The officer is at the driver’s window, recognizes Dan, and tells them they can’t stay, can’t get help here. By the time Dan is asking, begging really, where they can go, Ramola has Natalie out of the truck and walking away.

Josh calls out as he runs in front of the women, holding out Natalie’s bag and his backpack. “Take mine, please. I don’t need it. You might.”

Knowing refusing his pack might result in an argument that slows them down further, Ramola accepts and says, “Thank you.” She says it twice because she can’t bear to say, Good luck, and she leads Natalie away from the truck, toward the clinic.

Police attempt to stop her, but she does not stop. She shouts her name, medical ID badge held out like a shield. Eventually, one officer leads her and Natalie toward the buses.

Briefly stopped at a bottleneck, Ramola throws a look behind her. The truck is gone. Luis and Josh are on their bikes and pedaling back down Bay Road.

Interlude

You Will Not Feel Me Between Your Teeth

This is not the end of a fairy tale, nor is it the end of a movie. This is a song.

*

Natalie’s face is almost blank. There’s only a little bit left of her. Luis doesn’t know the real her, of course, and he realizes this, and within that realization, a horror: there’s only a little bit left of the Natalie he met less than an hour ago. He wonders how much of that Natalie was already a compromised, diminished version. Luis thinks the dimming or leaking away of who you are is the worst thing that can happen to anyone. He is right, but there are many worst things that can happen to anyone.

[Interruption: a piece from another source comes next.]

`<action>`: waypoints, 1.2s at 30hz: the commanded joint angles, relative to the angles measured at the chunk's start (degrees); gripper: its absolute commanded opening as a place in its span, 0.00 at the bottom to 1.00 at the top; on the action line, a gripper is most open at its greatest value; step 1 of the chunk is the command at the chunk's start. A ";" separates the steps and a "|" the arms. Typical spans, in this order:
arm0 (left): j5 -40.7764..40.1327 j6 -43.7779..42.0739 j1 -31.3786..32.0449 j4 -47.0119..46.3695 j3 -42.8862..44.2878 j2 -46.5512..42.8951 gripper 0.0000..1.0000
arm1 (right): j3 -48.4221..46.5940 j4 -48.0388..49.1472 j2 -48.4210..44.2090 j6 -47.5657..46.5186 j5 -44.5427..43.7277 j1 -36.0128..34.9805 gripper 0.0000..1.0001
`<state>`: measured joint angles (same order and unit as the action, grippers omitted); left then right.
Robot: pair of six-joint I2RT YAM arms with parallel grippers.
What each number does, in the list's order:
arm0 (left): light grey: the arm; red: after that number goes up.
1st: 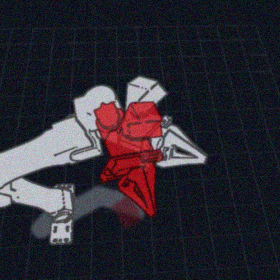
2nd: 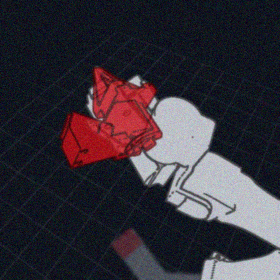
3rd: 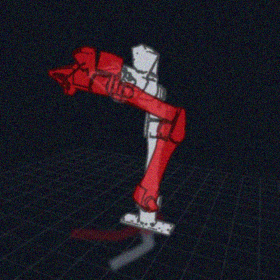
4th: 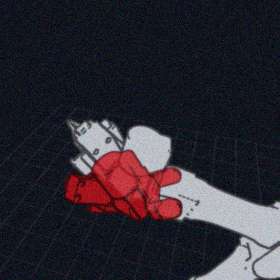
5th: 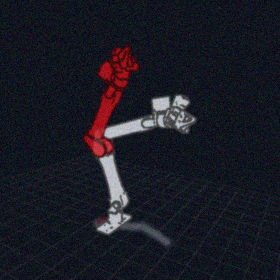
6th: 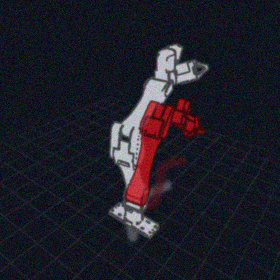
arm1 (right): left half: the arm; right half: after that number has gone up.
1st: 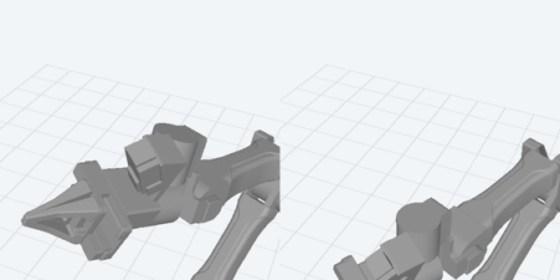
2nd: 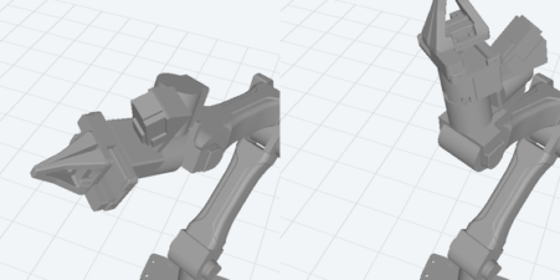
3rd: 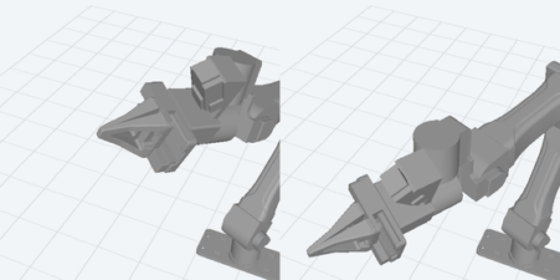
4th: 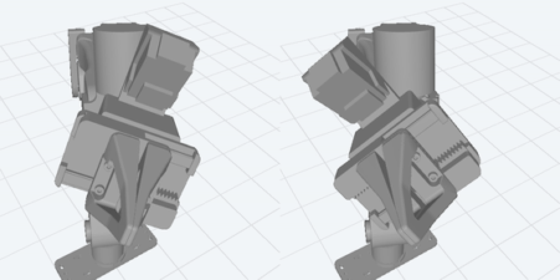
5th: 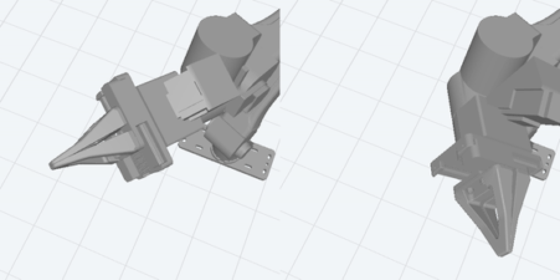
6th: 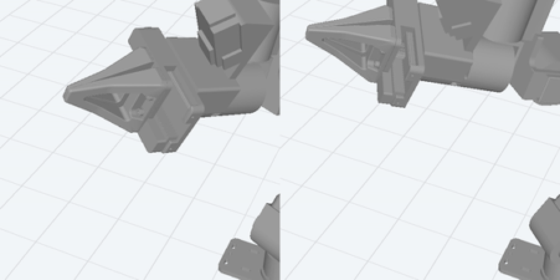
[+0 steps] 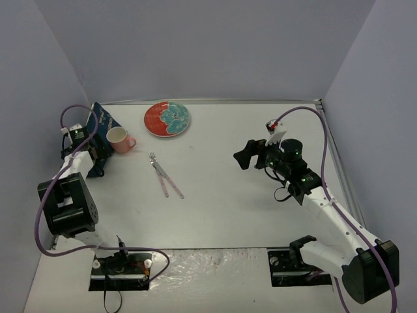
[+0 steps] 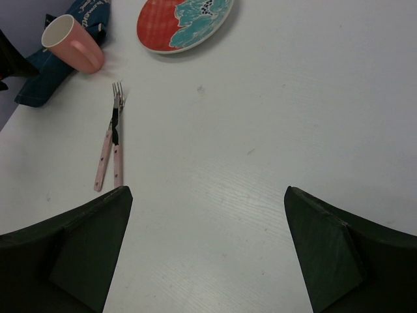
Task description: Set the dinner table for one person
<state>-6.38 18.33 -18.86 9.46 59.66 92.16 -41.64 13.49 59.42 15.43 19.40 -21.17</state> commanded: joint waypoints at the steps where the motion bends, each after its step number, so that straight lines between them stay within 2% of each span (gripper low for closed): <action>1: 5.43 -2.98 -0.48 -4.71 5.37 3.57 0.97 | -0.08 4.04 -1.39 -1.27 1.61 -0.54 1.00; 7: 6.38 -5.06 -0.48 -3.56 8.10 8.16 0.96 | -0.01 3.29 -0.89 -1.68 1.87 -0.54 1.00; 10: 6.38 -6.13 -0.48 -3.38 8.19 8.96 0.88 | -0.20 2.86 -0.40 -2.05 1.87 -0.54 1.00; 12: 6.26 -6.50 -0.54 -3.25 8.13 9.52 0.79 | -0.44 2.55 0.00 -2.16 2.15 -0.54 1.00; 17: 6.38 -7.99 -0.66 -3.53 7.53 10.31 0.37 | -0.54 2.05 0.15 -2.34 2.23 -0.54 1.00; 22: 7.99 -9.01 -1.27 -4.45 6.20 9.56 0.03 | -0.29 1.77 -0.42 -2.63 2.05 -0.54 1.00; 26: 8.18 -8.99 -1.82 -2.95 6.34 7.21 0.00 | -0.31 1.69 -0.88 -2.68 2.16 -0.54 1.00; 30: 4.92 -7.68 -1.97 0.06 7.88 -0.47 0.00 | -0.60 1.45 -1.44 -2.60 2.48 -0.54 1.00; 36: -1.78 -5.85 -1.93 10.14 18.40 -8.14 0.00 | -1.12 0.66 -1.76 -2.16 3.24 -0.54 1.00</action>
<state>-2.39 11.10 -20.10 14.77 67.95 91.85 -41.21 12.01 59.40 13.45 21.07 -21.17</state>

Josh gives Ramola his backpack and she thanks him and she leads Natalie away.

Josh says, “Let’s just go.”

Luis says, “You first.” He shoulders his pack, swapping out his baseball bat for Josh’s wooden staff.

They go back the way they came, retracing their paths down Bay Road, back under the canopy of trees where it’s darker and more foreboding. You are not supposed to go back, you can’t go back, and if you attempt a return you will be forever lost. Luis knows this, but they’re doing it anyway.